Potrebbe essere in un peptide sperimentale la chiave per bloccare il Coronavirus? E’ su questo che starebbero lavorando i chimici del Massachussets institute of technology (MIT) i quali, come riferisce MIT News, starebbero testando un frammento proteico in grado di inibire la capacità del Coronavirus di entrare nelle cellule polmonari dell’uomo. In attesa di un possibile trattamento contro il Coronavirus, gli studiosi hanno progettato un candidato farmaco capace di bloccare la capacità del Covid19 di entrare nelle cellule dell’organismo. Si tratterebbe di un breve frammento di proteina o peptide, che imita una proteina presente sulla superficie delle cellule umane. I ricercatori hanno dimostrato che il loro peptide è in grado di legarsi alla proteina virale che i coronavirus usano per entrare nelle cellule dell’uomo, “disarmandola”. Lo studio fatto dagli studiosi americani è ora in fase di pre-pubblicazione. Il lavoro in laboratorio è iniziato i primi di marzo. La particolarità del nuovo Coronavirus è che ha molti picchi proteici che sporgono dal proprio involucro vitale. Le ricerche hanno dimostrato che una sua area specifica si lega a un recettore che è un enzima noto anche come Ace2 e che si trova sulla superficie di molte cellule umane, tra cui quelle polmonari. Il recettore Ace2 è anche il punto di ingresso usato dal coronavirus che causò la Sars nel 2002-03.
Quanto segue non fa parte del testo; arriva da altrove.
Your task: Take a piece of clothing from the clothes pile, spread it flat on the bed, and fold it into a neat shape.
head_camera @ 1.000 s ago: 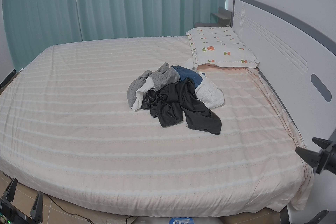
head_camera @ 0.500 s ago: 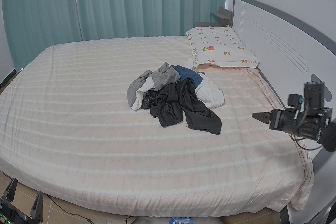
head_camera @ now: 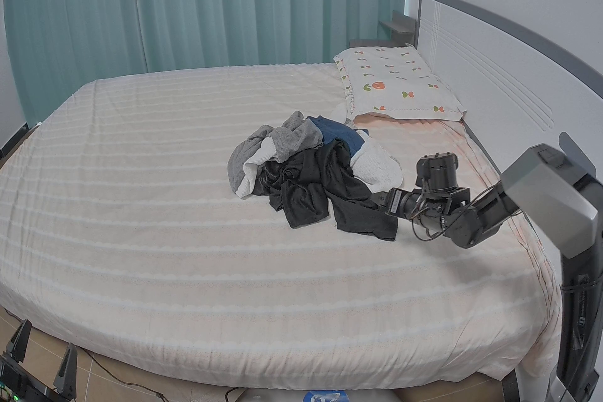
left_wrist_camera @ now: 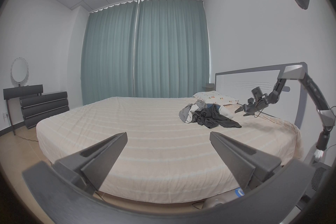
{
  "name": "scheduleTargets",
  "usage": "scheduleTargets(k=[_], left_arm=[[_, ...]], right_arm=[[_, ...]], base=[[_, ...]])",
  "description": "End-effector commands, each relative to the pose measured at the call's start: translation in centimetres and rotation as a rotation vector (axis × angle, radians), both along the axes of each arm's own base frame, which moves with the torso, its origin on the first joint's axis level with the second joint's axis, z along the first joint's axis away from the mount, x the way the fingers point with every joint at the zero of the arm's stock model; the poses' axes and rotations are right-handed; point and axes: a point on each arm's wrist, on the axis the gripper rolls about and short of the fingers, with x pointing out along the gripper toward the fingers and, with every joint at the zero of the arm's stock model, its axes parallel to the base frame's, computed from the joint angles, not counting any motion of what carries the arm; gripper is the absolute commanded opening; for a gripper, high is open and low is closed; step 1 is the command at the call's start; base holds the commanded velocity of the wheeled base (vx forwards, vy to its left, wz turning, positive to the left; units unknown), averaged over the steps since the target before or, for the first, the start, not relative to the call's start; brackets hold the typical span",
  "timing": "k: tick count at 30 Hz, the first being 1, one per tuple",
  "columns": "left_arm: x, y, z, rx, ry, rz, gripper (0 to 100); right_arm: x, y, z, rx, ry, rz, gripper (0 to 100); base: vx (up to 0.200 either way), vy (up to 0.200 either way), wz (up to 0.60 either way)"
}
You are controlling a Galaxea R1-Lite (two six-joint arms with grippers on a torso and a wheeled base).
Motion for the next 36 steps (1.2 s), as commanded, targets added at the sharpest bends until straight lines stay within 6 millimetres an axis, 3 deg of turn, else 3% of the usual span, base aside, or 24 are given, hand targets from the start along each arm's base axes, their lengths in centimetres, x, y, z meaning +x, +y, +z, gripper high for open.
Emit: scheduleTargets(k=[1,21,22,30,36], left_arm=[[0.0,0.0,-0.5,-0.001,0.001,0.001,100],[0.0,0.0,-0.5,-0.001,0.001,0.001,100],[0.0,0.0,-0.5,-0.001,0.001,0.001,100],[0.0,0.0,-0.5,-0.001,0.001,0.001,100],[0.0,0.0,-0.5,-0.001,0.001,0.001,100]], right_arm=[[1.7,1.8,-5.3,-0.016,0.065,0.006,100],[3.1,2.3,-6.4,0.001,0.048,-0.009,100],[3.1,2.3,-6.4,0.001,0.045,-0.01,0],[2.2,1.8,-6.6,-0.01,0.053,-0.006,0],[-0.4,0.7,-4.0,0.099,-0.009,0.043,0]], base=[[0.0,0.0,0.0],[0.0,0.0,0.0],[0.0,0.0,0.0],[0.0,0.0,0.0],[0.0,0.0,0.0]])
CORONAVIRUS, MIT: PEPTIDE POTREBBE BLOCCARLO? LO STUDIO
Attraverso una serie di simulazioni al computer è stata evidenziata la posizione in cui il dominio vincolante del recettore si attacca al recettore Ace2. “Questo tipo di simulazione può darci una visione di come gli atomi e le biomolecole interagiscono tra loro, e quali parti sono essenziali per questa interazione”, ha spiegato Genwei Zhang, studioso del laboratorio di Pentelute. Attualmente gi scienziati stanno sviluppando circa 100 diverse varianti del peptide nella speranza di aumentarne la forza legante e di renderlo più stabile nel corpo. Al tempo stesso i ricercatori hanno anche inviato il loro peptide originale di 23-amminoacidi a un laboratorio di ricerca della Icahn School of Medicine del Monte Sinai per i test sulle cellule umane e potenzialmente sui modelli animali dell’infezione da Covid-19. Tra i vantaggi di questi potenziali farmaci, c’è anche quello di produrne in grandi quantità poichè facili da replicare. “I peptidi sono molecole più grandi, quindi possono aggrapparsi al coronavirus e inibire l’ingresso nelle cellule – dice Brad Pentelute, ricercatore che ha condotto l’analisi – Anche gli anticorpi hanno anche un’ampia superficie, quindi potrebbero rivelarsi utili. Questi però richiedono solo più tempo per essere prodotti e scoperti”. Uno svantaggio dei farmaci peptidici, invece, è che non possono essere assunti per via orale, quindi dovrebbero essere somministrati per via endovenosa o iniettati sotto la pelle. Dovrebbero, inoltre, anche essere modificati in modo da poter rimanere nel flusso sanguigno abbastanza a lungo per essere efficaci. Aspetto sul quale è in corso il lavoro dei ricercatori. “È difficile prevedere quanto tempo ci vorrà per poter testare qualcosa nei pazienti, ma il mio obiettivo è avere qualcosa nel giro di poche settimane. Se risulterà essere più impegnativo, potrebbero essere necessari mesi”, ha aggiunto Pentelute.